Produce an exact copy of the first line of the data below and each line after it, please, up to and including the one with "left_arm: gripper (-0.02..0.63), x".
Records section start
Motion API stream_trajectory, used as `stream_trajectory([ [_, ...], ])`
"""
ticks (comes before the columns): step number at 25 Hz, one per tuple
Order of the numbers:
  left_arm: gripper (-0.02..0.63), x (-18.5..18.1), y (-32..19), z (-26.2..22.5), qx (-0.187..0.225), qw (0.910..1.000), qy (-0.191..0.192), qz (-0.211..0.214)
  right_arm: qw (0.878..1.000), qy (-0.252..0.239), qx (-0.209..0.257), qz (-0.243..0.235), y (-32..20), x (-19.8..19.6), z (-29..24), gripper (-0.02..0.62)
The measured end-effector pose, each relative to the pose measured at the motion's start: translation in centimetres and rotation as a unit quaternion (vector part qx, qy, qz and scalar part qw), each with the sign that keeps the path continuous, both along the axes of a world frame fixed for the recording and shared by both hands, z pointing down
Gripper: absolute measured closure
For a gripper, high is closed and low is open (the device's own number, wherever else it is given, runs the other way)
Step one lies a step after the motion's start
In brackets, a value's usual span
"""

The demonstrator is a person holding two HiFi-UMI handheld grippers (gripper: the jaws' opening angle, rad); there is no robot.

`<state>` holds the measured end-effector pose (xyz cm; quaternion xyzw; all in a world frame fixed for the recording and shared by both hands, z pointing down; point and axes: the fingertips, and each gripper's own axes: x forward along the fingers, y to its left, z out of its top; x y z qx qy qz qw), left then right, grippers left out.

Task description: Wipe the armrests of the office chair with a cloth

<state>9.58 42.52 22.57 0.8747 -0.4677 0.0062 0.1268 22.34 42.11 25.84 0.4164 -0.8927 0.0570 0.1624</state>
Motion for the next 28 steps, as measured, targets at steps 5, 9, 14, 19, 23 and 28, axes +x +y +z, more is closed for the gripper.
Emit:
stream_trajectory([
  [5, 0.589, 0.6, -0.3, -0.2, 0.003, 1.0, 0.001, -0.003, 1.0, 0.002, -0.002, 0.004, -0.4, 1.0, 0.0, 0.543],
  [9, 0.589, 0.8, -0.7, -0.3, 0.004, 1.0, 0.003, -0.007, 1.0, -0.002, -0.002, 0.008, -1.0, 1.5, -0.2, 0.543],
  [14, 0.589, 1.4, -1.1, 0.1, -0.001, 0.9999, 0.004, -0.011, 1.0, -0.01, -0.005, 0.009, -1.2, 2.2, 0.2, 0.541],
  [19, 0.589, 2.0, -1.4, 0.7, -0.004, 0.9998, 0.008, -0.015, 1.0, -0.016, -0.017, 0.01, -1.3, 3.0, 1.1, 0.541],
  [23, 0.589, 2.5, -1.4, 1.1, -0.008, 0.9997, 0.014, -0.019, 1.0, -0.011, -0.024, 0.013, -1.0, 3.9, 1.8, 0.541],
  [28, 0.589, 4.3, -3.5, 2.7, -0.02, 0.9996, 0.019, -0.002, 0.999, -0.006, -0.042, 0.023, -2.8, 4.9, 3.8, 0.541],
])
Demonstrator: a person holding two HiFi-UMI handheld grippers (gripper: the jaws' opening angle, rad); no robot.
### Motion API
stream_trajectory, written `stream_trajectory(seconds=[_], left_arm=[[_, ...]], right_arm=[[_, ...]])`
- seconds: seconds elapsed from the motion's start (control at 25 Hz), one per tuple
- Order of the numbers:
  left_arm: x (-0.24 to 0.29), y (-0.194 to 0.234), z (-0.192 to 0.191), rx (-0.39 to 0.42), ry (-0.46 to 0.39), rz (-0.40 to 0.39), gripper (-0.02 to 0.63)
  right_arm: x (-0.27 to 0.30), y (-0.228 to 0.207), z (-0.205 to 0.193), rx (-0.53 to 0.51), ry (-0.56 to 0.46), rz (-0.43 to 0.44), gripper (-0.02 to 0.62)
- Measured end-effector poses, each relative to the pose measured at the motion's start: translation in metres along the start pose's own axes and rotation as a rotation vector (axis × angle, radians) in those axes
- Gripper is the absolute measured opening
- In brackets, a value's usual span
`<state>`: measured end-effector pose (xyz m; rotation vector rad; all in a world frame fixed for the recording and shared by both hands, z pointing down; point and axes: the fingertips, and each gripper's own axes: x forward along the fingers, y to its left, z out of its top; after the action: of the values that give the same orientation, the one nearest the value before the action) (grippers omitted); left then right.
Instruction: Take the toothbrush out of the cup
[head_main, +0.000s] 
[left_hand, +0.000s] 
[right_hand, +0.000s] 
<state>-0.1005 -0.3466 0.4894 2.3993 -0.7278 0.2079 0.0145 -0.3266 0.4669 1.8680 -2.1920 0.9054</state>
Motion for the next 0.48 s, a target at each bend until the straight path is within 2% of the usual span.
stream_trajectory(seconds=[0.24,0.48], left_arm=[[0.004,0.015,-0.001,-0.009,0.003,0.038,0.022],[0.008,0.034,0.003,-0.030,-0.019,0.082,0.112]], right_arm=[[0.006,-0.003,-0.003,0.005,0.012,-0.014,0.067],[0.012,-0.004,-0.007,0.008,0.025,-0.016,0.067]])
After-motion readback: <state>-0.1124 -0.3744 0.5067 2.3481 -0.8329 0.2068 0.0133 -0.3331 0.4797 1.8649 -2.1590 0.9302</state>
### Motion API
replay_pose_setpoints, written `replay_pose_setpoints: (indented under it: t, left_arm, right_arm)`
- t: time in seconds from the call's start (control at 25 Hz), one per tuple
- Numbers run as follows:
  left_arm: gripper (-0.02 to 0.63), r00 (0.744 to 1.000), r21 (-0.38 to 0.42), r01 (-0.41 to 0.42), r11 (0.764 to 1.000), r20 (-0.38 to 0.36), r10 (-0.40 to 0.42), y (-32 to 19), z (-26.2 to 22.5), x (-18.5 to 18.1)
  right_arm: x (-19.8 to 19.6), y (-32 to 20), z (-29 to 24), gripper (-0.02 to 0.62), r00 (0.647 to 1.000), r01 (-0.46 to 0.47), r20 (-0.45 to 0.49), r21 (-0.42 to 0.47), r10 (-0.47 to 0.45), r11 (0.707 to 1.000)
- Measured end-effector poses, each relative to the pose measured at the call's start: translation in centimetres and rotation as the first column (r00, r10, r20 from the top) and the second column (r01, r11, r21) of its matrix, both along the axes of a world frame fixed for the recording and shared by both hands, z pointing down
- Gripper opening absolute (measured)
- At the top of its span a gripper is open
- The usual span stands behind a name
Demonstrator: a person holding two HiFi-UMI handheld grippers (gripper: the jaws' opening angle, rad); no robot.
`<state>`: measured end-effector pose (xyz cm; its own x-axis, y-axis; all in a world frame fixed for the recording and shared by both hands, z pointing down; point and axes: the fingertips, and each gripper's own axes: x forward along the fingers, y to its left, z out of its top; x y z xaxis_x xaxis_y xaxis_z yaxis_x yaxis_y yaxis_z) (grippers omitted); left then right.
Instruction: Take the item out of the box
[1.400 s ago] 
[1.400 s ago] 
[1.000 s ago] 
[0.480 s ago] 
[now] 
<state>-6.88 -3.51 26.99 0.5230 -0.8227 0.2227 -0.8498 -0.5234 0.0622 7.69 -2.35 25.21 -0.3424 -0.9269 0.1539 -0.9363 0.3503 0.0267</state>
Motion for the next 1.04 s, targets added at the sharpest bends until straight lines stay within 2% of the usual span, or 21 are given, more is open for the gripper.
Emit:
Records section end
## Answer to the exercise
Motion API stream_trajectory, used as `stream_trajectory([ [_, ...], ])`
"""
ticks (comes before the columns): step number at 25 Hz, one per tuple
Order of the numbers:
  left_arm: gripper (-0.02..0.63), x (-18.5..18.1), y (-32..19), z (-26.2..22.5), qx (-0.187..0.225), qw (0.910..1.000), qy (-0.191..0.192), qz (-0.211..0.214)

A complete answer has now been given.